SOAS’ Endangered Languages Documentation Programme receives a further $11 million from Arcadia

27 April 2015

The Endangered Languages Documentation Programme at SOAS, University of London, has been awarded a new grant of $11 million (just over £7.25m) by Arcadia Fund. The grant is a renewal of the original £20 million donation Arcadia gave to SOAS in 2002, which resulted in the inception of the Endangered Languages Documentation Programme (ELDP).

The ELDP provides funding in annual grant rounds to enable scholars to undertake vital documentation of disappearing languages. To date the programme has funded over 350 documentation projects globally. ELDP also trains grantees and local scholars in modern language documentation methods consequently building capacity in the next generation of scholars active in the preservation of linguistic diversity. The documentary materials resulting from ELDP grants are preserved and made available online and openly accessible in the Endangered Language Archive (ELAR) housed at the SOAS library.

Endangered Languages
Researchers Gwendolyn Hyslop and Karma Tshering recording Mr. Kuenga, one of the four semi speakers of Olekha in Rukha village in Bhutan. Photo taken by Karma Tshering 2010

Dr Mandana Seyfeddinipur, Director of the Endangered Languages Documentation Programme, explained: “Nearly half of the 7,000 worlds’ languages spoken today will have fallen silent by the end of this century due to globalisation and urbanisation. Many of these languages have never been recorded before and the world is losing its linguistic diversity and the knowledge encoded in these languages without a trace.

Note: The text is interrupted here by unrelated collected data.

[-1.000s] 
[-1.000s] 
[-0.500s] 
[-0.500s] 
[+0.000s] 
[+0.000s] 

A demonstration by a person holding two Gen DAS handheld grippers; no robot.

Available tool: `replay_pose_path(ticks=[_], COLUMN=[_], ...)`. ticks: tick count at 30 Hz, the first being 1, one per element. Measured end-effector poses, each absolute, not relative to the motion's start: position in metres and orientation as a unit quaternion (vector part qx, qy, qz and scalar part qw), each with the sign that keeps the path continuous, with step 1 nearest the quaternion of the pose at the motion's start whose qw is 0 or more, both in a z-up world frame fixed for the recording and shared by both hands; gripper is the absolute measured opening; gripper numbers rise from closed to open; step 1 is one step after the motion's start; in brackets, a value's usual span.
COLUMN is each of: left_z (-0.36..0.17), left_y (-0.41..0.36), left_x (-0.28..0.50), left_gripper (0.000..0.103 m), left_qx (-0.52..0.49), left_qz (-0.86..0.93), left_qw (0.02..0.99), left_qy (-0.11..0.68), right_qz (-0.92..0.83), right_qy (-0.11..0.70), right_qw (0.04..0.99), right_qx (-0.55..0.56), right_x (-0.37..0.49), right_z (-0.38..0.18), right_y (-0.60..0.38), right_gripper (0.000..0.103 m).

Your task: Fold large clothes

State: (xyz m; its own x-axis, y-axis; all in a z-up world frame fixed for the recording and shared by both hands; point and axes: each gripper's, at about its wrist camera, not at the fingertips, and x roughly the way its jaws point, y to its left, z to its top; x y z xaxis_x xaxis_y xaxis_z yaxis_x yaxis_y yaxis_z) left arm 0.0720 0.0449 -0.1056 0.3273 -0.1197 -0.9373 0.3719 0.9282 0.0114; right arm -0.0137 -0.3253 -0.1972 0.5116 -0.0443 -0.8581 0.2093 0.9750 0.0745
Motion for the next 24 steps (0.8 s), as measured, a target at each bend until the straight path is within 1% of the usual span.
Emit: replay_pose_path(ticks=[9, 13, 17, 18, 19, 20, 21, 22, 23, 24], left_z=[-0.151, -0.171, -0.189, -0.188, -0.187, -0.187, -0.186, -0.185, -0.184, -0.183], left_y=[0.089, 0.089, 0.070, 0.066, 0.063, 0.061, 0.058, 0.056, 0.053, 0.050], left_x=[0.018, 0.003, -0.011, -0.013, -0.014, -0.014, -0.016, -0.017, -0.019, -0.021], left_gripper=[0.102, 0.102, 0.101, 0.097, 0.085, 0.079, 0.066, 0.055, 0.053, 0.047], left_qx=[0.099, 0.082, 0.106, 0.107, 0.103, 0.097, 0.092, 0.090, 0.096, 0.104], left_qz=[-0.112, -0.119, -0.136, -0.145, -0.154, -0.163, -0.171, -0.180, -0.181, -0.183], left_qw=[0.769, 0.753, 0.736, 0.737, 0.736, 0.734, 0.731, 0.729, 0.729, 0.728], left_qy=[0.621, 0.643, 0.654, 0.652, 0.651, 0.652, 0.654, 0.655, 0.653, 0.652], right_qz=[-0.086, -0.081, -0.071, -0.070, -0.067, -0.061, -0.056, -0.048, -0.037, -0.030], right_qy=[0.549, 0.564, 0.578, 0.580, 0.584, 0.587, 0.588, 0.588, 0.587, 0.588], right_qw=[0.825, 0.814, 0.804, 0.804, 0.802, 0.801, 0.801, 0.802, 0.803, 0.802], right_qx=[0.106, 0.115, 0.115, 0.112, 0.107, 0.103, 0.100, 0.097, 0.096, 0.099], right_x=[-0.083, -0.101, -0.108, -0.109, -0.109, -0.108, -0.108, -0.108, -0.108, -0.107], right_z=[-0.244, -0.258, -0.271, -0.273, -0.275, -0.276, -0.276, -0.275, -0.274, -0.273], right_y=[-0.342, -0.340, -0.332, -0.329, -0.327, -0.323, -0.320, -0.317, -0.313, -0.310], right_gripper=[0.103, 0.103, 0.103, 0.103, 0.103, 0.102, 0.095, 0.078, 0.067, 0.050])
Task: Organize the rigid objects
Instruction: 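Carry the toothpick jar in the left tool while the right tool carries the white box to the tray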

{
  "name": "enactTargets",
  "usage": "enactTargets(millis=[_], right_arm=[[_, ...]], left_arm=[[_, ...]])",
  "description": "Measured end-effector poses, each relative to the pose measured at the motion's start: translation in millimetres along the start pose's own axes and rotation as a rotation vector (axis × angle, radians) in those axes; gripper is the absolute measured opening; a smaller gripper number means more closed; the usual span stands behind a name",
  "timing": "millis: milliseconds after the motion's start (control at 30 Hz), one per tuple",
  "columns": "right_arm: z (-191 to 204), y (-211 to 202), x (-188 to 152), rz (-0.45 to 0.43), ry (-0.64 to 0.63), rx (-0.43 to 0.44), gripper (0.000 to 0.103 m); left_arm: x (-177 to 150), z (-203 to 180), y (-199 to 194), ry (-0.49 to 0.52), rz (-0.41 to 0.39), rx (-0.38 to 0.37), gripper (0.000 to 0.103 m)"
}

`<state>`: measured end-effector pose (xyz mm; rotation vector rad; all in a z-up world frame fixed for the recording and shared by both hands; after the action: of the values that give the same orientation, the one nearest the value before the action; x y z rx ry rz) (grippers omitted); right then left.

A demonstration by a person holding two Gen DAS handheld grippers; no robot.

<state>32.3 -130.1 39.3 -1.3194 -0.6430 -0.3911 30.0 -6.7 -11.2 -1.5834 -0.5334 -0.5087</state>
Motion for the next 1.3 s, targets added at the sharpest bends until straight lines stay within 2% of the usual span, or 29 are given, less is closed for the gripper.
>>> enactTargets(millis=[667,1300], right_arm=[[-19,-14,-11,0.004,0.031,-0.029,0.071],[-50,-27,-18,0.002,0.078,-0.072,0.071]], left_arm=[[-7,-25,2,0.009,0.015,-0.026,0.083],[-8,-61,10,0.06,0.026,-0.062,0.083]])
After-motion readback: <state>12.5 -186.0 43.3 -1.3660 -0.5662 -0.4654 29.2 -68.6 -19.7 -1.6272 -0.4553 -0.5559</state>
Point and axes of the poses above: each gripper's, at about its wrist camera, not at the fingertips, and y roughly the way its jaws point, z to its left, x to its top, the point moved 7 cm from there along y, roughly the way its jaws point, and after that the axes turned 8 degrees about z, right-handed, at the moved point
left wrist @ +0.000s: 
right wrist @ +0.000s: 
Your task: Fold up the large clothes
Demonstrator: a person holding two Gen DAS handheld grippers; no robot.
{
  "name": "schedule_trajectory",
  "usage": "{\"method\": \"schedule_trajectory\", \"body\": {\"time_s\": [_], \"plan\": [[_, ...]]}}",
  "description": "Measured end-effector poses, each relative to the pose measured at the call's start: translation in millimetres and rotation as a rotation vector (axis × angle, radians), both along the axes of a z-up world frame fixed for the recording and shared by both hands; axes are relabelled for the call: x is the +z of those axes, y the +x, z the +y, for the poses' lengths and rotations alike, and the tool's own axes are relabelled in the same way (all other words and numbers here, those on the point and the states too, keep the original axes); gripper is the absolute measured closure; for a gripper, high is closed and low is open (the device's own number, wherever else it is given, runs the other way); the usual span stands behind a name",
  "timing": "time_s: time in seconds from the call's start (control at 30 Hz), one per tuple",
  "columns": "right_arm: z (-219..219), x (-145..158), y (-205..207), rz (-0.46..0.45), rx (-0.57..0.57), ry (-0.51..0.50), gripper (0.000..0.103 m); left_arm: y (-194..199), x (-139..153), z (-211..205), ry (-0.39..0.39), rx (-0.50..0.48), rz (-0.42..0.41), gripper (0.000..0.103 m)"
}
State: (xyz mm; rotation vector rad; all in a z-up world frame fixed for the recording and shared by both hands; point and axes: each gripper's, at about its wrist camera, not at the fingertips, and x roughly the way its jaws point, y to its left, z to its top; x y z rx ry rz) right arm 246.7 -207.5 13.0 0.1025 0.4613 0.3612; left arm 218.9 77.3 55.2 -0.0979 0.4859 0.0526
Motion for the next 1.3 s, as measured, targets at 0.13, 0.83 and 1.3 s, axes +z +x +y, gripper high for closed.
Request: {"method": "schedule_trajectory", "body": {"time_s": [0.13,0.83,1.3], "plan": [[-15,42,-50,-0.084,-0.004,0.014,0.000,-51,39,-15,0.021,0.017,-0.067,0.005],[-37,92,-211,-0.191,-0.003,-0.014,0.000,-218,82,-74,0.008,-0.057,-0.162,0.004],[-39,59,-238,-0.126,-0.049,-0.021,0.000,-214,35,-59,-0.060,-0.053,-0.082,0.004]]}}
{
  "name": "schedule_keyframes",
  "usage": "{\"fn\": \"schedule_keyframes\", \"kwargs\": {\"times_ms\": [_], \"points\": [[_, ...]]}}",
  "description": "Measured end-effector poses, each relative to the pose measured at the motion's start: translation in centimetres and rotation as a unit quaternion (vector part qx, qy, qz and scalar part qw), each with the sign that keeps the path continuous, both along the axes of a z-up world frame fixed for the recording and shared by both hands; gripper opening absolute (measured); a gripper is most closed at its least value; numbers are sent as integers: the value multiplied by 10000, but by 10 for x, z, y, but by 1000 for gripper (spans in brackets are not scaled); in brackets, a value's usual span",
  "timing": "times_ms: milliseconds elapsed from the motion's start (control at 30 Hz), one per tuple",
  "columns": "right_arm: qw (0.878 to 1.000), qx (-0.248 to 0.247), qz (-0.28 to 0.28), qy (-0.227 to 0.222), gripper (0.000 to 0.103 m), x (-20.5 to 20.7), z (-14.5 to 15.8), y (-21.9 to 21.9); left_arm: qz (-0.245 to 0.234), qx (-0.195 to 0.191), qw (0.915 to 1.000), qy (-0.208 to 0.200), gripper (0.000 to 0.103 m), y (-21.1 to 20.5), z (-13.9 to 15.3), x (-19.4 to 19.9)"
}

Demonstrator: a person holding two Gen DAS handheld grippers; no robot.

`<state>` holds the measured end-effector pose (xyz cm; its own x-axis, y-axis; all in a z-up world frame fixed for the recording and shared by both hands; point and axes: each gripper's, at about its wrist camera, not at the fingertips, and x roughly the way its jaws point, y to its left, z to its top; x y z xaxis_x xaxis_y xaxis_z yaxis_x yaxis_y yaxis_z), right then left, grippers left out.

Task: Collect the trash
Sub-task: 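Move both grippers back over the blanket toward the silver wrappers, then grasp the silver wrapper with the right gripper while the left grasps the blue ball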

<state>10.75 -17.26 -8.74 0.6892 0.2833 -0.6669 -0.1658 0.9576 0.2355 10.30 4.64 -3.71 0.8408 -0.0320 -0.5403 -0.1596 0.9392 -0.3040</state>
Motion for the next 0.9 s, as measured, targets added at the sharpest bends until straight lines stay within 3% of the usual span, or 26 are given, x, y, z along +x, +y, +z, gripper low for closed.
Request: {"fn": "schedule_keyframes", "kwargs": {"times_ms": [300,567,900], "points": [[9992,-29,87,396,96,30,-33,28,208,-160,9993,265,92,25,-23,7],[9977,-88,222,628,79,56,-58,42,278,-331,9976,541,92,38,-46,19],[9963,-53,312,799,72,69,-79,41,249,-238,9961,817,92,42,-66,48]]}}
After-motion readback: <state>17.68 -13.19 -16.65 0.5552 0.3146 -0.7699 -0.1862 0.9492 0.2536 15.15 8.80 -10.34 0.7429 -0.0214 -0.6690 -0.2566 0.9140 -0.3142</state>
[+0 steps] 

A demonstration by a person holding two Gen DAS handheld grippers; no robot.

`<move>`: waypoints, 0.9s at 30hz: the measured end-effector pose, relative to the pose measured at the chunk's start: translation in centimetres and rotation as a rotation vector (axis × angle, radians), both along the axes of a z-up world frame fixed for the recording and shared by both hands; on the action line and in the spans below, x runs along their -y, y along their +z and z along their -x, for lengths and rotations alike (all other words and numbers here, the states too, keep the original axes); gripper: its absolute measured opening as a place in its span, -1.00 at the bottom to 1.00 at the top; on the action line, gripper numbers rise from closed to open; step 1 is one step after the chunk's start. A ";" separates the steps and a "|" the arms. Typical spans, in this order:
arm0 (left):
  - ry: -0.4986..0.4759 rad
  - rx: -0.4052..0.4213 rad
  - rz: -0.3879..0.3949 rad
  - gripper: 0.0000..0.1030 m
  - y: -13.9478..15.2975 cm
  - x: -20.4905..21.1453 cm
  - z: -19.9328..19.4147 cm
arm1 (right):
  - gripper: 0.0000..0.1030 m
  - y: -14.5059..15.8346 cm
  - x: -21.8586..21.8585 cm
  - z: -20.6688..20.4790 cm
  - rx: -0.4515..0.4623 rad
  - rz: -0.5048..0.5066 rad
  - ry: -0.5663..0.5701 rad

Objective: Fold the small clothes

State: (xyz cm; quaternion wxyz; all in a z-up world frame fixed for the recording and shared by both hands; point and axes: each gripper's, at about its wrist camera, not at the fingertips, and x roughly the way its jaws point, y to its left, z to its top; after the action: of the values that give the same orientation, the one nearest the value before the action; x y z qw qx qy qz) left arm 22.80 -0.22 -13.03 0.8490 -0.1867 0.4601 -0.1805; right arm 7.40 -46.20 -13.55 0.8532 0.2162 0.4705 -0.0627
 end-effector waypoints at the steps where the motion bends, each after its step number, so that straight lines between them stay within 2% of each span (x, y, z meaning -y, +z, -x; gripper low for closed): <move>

“Through our programme, we preserve these endangered languages and make them available openly accessible online to everybody. Speakers, researchers and the public can watch or listen to such recordings which are made available through SOAS’ online open access Endangered Languages Archive.”

Among important achievements of ELDP is the recording of the last speaker of Bo, a Great Adamanese language from the Great Andamanese Islands in the Indian Ocean. With the death of the last speaker in 2010 the language which was estimated to be 70,000 years old has now fallen silent. With the support of an ELDP grant, the Indian linguist Anvita Abbi conducted the Vanishing Voices of the Great Andamanese documentation project. She was able to document the Bo language and to make the probably only and very last recordings of Boa Sr. This unique collection is available online at the Endangered Languages Archive.

Peter Baldwin and Lisbeth Rausing said: "Arcadia's original grant of £20m has documented more than 350 endangered languages from across the world, making them freely available to all in an online, open access archive. It has also transformed the discipline of linguistics by enabling more field work. We are delighted to continue to support the programme we started at SOAS in 2002."

SOAS Director Professor Paul Webley said: “Arcadia’s long-standing support for endangered language research, documentation and preservation here at SOAS shows its continued trust in our expertise and demonstrates our commitment to languages and linguistic diversity across the world. We would like to thank them for their continued generosity and support.”